Your job is to report every line of the entries that has "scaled".
• • • • •
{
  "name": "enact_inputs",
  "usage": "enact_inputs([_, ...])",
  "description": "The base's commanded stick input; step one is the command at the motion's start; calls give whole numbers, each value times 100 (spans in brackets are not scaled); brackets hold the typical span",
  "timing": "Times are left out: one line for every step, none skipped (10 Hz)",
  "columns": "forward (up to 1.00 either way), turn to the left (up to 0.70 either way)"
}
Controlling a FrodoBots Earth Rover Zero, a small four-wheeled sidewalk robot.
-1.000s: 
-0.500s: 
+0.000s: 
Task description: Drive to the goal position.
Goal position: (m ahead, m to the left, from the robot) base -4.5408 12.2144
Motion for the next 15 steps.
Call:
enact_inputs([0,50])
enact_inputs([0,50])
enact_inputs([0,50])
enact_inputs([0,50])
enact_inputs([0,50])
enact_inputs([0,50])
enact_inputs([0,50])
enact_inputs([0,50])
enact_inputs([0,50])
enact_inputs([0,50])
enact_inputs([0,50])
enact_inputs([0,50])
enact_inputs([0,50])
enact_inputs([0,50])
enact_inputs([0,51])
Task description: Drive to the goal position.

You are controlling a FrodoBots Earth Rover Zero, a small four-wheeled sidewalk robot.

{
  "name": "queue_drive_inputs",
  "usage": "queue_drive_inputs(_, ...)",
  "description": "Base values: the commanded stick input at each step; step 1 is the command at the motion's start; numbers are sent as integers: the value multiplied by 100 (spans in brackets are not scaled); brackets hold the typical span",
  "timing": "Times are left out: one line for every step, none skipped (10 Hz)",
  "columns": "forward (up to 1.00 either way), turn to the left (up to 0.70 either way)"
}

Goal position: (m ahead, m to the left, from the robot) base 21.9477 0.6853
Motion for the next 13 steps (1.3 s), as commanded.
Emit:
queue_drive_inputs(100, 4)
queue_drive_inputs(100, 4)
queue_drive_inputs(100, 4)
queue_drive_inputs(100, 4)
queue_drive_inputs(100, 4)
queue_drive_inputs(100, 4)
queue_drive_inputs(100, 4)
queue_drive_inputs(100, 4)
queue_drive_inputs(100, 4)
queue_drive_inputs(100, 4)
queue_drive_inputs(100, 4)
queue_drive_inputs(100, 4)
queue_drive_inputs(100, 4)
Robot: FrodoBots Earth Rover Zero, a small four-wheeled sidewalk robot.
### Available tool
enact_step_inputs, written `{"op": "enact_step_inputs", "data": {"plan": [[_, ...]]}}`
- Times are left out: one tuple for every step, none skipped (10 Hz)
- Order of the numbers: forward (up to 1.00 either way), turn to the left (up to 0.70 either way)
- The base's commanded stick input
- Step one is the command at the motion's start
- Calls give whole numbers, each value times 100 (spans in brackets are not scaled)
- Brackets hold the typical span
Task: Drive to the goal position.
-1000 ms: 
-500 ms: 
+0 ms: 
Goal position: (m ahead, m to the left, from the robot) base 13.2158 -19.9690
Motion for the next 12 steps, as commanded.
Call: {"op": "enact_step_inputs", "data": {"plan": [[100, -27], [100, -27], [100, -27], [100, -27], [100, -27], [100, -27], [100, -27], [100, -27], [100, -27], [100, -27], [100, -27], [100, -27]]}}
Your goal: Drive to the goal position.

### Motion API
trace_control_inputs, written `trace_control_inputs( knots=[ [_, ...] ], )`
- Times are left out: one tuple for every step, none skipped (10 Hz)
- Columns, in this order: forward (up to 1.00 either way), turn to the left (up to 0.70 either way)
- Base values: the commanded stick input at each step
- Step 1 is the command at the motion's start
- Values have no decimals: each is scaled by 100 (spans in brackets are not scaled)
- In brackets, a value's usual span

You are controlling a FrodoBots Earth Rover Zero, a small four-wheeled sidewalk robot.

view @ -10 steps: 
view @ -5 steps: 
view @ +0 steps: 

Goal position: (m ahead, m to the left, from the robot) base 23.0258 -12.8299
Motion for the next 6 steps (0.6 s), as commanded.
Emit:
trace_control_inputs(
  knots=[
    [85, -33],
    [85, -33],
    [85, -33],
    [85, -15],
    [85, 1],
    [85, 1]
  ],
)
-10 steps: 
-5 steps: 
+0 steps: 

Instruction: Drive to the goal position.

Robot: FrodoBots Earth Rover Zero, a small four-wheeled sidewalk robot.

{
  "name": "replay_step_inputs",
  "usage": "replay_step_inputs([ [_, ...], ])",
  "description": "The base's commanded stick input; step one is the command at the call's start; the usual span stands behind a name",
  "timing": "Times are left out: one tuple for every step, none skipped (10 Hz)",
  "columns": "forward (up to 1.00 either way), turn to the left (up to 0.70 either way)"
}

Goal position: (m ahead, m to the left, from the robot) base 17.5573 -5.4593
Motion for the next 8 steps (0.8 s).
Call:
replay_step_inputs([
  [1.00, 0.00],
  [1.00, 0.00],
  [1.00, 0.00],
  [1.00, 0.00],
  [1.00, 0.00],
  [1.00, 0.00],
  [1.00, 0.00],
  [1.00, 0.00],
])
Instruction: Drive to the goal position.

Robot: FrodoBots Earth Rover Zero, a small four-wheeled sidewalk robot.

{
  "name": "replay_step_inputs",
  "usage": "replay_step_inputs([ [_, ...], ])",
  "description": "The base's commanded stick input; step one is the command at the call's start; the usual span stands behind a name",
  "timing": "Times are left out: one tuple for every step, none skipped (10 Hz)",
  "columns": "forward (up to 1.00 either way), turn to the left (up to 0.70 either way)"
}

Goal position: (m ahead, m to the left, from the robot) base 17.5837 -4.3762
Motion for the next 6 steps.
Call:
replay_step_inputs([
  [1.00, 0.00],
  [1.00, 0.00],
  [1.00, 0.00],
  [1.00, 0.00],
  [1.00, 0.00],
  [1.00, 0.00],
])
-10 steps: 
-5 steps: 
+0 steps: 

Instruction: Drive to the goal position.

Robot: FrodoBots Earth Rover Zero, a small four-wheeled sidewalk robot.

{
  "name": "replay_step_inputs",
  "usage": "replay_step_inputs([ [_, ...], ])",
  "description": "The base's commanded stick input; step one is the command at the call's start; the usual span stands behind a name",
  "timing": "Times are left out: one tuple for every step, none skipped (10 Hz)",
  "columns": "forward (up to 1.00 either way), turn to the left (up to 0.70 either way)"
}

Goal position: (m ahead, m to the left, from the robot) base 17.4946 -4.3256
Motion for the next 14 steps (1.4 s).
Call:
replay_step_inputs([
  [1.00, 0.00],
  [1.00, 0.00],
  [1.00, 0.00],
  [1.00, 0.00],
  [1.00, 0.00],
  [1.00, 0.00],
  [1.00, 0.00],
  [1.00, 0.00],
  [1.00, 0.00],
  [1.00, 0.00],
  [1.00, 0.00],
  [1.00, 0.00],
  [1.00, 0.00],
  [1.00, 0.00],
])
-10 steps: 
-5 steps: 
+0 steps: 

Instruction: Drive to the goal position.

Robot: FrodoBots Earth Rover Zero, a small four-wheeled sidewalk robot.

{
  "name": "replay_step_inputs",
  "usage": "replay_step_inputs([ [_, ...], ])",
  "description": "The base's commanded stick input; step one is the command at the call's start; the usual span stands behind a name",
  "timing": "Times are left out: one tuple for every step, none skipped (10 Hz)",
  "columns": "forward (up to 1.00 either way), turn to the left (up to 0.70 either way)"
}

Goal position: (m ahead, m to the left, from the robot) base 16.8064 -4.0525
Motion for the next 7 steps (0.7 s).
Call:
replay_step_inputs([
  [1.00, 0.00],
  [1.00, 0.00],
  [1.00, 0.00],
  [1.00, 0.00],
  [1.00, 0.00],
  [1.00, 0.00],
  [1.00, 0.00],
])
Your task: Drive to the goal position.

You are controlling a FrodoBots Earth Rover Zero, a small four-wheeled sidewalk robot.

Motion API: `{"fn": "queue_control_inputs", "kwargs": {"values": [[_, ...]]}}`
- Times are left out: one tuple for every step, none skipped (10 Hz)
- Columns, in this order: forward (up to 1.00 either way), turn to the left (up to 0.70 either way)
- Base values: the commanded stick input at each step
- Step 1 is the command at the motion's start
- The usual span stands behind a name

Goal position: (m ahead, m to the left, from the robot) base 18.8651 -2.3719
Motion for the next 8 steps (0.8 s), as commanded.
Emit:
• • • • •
Response -
  "description": "The base's commanded stick input; step one is the command at the motion's start; calls give whole numbers, each value times 100 (spans in brackets are not scaled); brackets hold the typical span",
  "description": "Base values: the commanded stick input at each step; step 1 is the command at the motion's start; numbers are sent as integers: the value multiplied by 100 (spans in brackets are not scaled); brackets hold the typical span",
- Calls give whole numbers, each value times 100 (spans in brackets are not scaled)
- Values have no decimals: each is scaled by 100 (spans in brackets are not scaled)

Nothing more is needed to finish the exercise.